■ **Saved entries**:
▬▬▬▬▬▬▬▬▬▬
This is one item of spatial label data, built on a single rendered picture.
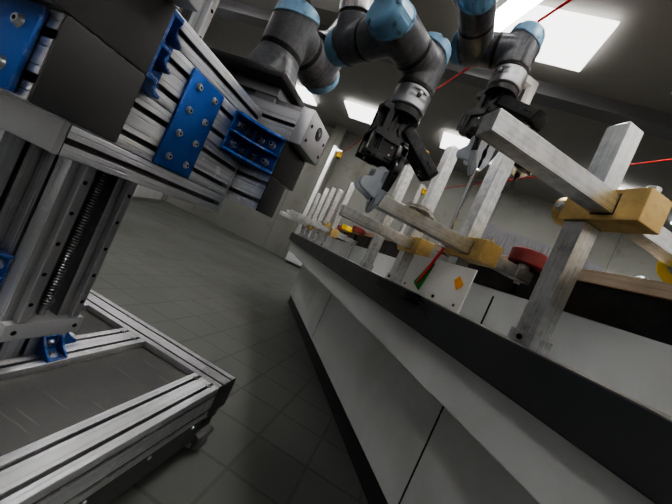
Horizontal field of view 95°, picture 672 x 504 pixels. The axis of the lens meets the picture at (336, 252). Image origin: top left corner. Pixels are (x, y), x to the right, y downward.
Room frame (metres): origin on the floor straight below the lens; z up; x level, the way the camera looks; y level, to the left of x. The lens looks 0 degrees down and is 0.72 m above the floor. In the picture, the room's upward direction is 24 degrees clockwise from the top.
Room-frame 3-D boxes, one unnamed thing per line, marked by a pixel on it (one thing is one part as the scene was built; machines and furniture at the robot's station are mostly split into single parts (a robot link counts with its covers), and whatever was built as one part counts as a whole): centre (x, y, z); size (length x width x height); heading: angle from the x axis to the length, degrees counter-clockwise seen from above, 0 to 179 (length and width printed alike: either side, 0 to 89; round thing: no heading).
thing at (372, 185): (0.61, -0.01, 0.86); 0.06 x 0.03 x 0.09; 107
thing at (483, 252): (0.73, -0.29, 0.84); 0.13 x 0.06 x 0.05; 17
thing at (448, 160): (0.99, -0.21, 0.93); 0.03 x 0.03 x 0.48; 17
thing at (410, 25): (0.57, 0.07, 1.12); 0.11 x 0.11 x 0.08; 44
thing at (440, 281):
▬▬▬▬▬▬▬▬▬▬
■ **Task statement**: Repeat the data above word for word, without pictures.

■ **Result of the exercise**:
This is one item of spatial label data, built on a single rendered picture.
Horizontal field of view 95°, picture 672 x 504 pixels. The axis of the lens meets the picture at (336, 252). Image origin: top left corner. Pixels are (x, y), x to the right, y downward.
Room frame (metres): origin on the floor straight below the lens; z up; x level, the way the camera looks; y level, to the left of x. The lens looks 0 degrees down and is 0.72 m above the floor. In the picture, the room's upward direction is 24 degrees clockwise from the top.
Room-frame 3-D boxes, one unnamed thing per line, marked by a pixel on it (one thing is one part as the scene was built; machines and furniture at the robot's station are mostly split into single parts (a robot link counts with its covers), and whatever was built as one part counts as a whole): centre (x, y, z); size (length x width x height); heading: angle from the x axis to the length, degrees counter-clockwise seen from above, 0 to 179 (length and width printed alike: either side, 0 to 89; round thing: no heading).
thing at (372, 185): (0.61, -0.01, 0.86); 0.06 x 0.03 x 0.09; 107
thing at (483, 252): (0.73, -0.29, 0.84); 0.13 x 0.06 x 0.05; 17
thing at (448, 160): (0.99, -0.21, 0.93); 0.03 x 0.03 x 0.48; 17
thing at (410, 25): (0.57, 0.07, 1.12); 0.11 x 0.11 x 0.08; 44
thing at (440, 281):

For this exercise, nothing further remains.